▶ [What you will do]
Locate and copy each line in the data that contains the word "downward".

Data extracted from a collection

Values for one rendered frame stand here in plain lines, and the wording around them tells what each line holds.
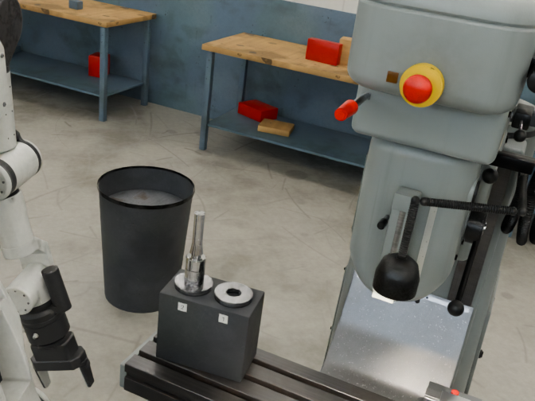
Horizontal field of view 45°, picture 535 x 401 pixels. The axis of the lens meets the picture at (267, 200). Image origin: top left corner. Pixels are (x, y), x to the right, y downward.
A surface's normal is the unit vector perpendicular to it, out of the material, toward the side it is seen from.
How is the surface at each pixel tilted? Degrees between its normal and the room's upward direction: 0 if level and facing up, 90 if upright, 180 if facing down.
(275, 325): 0
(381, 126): 90
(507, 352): 0
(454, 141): 90
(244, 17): 90
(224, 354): 90
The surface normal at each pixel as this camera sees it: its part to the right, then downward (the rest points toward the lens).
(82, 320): 0.12, -0.90
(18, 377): -0.11, 0.40
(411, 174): -0.40, 0.34

▶ [Output of the exercise]
Horizontal field of view 45°, picture 535 x 401 pixels. The axis of the lens meets the picture at (267, 200). Image origin: top left corner. Pixels are (x, y), x to the right, y downward.
The surface normal at each pixel as this camera sees it: its part to the right, then downward (the rest points toward the lens).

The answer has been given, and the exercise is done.